Set down, please, exactly the lines below that run from the line with "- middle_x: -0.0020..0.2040" to the line with "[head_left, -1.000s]", both lines included.
------------------------------------------------------------
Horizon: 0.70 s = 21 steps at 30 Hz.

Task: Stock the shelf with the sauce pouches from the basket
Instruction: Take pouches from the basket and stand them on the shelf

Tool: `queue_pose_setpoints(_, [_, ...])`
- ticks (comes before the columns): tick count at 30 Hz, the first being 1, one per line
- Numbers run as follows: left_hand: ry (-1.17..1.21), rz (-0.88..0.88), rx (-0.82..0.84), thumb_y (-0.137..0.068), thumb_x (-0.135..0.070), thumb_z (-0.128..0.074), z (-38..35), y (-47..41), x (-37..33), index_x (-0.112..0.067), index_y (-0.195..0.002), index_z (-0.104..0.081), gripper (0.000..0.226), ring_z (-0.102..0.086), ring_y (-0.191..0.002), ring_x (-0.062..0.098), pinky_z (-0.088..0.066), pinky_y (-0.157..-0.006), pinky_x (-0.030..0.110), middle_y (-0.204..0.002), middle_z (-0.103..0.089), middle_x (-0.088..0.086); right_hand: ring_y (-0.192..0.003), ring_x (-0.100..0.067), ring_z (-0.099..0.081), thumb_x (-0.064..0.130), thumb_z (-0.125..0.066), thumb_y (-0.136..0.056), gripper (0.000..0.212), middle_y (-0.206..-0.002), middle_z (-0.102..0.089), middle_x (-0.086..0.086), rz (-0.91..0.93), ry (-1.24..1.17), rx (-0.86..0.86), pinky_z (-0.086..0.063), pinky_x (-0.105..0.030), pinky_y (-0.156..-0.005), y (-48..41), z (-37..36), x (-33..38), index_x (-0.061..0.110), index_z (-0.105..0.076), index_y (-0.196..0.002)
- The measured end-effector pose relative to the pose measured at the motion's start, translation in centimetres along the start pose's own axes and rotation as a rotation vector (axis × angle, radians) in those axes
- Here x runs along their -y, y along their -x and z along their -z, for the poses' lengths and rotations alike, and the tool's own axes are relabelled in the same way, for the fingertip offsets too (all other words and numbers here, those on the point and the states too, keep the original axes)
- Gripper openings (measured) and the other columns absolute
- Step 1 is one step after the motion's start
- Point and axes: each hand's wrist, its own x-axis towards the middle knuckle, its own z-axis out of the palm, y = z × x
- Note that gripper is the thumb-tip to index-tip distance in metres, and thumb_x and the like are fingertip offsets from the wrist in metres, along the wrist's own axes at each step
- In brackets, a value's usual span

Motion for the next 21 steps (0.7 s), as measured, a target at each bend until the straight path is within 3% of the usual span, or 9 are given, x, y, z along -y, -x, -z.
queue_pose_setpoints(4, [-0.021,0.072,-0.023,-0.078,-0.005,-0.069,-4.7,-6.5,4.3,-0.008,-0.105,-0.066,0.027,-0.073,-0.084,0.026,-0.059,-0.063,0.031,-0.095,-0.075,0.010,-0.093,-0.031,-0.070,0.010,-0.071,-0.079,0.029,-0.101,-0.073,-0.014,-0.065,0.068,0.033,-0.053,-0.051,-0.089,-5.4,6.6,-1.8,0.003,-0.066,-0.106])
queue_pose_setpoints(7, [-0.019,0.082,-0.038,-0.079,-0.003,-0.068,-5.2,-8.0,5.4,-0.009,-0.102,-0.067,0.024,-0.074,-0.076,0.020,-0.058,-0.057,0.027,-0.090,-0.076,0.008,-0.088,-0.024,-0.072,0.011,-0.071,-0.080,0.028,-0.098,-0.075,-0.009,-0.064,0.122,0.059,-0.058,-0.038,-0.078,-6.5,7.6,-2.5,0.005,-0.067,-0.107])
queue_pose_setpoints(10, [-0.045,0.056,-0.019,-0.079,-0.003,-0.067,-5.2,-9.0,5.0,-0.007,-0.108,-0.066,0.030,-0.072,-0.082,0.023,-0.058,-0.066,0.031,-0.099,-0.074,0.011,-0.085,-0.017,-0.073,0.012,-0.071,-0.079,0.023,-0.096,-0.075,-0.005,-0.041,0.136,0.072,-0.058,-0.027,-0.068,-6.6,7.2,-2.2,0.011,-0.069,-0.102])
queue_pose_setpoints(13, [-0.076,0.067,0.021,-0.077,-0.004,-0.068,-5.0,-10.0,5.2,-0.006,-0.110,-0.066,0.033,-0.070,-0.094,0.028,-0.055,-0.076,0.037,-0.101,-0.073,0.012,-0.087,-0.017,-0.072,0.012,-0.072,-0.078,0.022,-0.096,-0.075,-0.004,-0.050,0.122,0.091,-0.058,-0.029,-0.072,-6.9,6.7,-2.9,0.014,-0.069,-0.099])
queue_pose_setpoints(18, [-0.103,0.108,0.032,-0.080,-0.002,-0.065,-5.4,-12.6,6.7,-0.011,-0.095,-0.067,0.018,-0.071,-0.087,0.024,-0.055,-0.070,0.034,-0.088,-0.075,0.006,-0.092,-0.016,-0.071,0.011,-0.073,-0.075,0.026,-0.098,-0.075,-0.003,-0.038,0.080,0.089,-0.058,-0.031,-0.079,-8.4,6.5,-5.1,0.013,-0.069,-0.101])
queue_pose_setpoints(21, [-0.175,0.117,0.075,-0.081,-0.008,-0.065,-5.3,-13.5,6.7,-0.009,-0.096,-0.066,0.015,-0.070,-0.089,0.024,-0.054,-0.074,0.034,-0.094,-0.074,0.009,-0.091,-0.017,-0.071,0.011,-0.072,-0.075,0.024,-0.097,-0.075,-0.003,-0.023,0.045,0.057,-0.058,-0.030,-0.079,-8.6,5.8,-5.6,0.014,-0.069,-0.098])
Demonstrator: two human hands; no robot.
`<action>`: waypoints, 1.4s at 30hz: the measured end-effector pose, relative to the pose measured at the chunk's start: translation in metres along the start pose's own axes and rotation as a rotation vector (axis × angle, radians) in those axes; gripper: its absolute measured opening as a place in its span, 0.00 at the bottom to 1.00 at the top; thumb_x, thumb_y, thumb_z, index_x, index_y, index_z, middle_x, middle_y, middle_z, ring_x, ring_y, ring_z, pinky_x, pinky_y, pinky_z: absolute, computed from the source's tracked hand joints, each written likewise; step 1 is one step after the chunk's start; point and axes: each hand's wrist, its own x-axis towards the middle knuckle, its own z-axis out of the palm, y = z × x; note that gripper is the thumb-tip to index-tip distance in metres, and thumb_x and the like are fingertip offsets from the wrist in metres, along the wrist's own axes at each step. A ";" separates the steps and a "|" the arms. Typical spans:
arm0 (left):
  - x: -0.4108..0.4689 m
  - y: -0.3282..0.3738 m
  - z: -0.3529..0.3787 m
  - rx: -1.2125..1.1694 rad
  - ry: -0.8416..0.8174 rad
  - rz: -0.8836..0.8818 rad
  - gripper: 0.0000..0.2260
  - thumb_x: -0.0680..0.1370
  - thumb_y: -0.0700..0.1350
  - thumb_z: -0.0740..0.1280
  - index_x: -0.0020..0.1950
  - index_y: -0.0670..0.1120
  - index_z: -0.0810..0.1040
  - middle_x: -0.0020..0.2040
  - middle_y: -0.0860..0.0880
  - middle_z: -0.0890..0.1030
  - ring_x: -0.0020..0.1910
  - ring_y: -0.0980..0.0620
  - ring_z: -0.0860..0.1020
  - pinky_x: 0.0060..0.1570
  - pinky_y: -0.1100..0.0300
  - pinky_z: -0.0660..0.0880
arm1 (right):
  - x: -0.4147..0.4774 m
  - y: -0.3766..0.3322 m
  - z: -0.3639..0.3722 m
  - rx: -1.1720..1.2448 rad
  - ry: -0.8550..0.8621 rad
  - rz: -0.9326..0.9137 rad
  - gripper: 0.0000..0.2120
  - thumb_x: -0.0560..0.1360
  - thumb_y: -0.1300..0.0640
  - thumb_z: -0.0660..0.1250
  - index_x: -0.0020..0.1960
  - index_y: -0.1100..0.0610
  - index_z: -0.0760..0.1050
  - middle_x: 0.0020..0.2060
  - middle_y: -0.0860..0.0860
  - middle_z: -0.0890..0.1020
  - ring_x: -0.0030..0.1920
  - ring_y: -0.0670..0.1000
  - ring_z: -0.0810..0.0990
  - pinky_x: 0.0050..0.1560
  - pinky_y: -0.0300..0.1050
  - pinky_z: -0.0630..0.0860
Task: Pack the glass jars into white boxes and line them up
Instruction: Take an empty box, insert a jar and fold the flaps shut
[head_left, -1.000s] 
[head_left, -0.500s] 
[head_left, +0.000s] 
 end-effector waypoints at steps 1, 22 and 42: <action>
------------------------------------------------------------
## Finished exercise
  - middle_x: -0.0020..0.2040
  - middle_y: -0.0860..0.0880
  - middle_z: -0.0890..0.1030
  - ring_x: -0.0020..0.1910
  - ring_y: -0.0980..0.0620
  - ring_z: -0.0860..0.1020
  - pinky_x: 0.0060..0.1570
  - pinky_y: -0.1100..0.0300
  - pinky_z: -0.0660..0.0880
arm1 (right):
  - x: -0.4147..0.4774 m
  - y: -0.3766..0.3322 m
  - z: -0.3639..0.3722 m
  - rx: -1.1720..1.2448 rad
  - ry: -0.8550..0.8621 rad
  - rz: -0.9326..0.9137 rad
  - gripper: 0.0000..0.2120
  - thumb_x: -0.0560..0.1360
  - thumb_y: -0.1300..0.0640
  - thumb_z: -0.0660..0.1250
  - index_x: -0.0020..0.1960
  - index_y: -0.1100..0.0610
  - index_z: -0.0760..0.1050
  - middle_x: 0.0020..0.2060
  - middle_y: -0.0860..0.0860
  - middle_z: -0.0890..0.1020
  - ring_x: -0.0030..0.1920
  - ring_y: -0.0670..0.1000
  - ring_z: -0.0810..0.0990
  - pinky_x: 0.0050..0.1560
  - pinky_y: -0.0300..0.1050
  - pinky_z: -0.0630..0.0860
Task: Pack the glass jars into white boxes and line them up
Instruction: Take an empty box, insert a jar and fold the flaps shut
[head_left, -1.000s] 

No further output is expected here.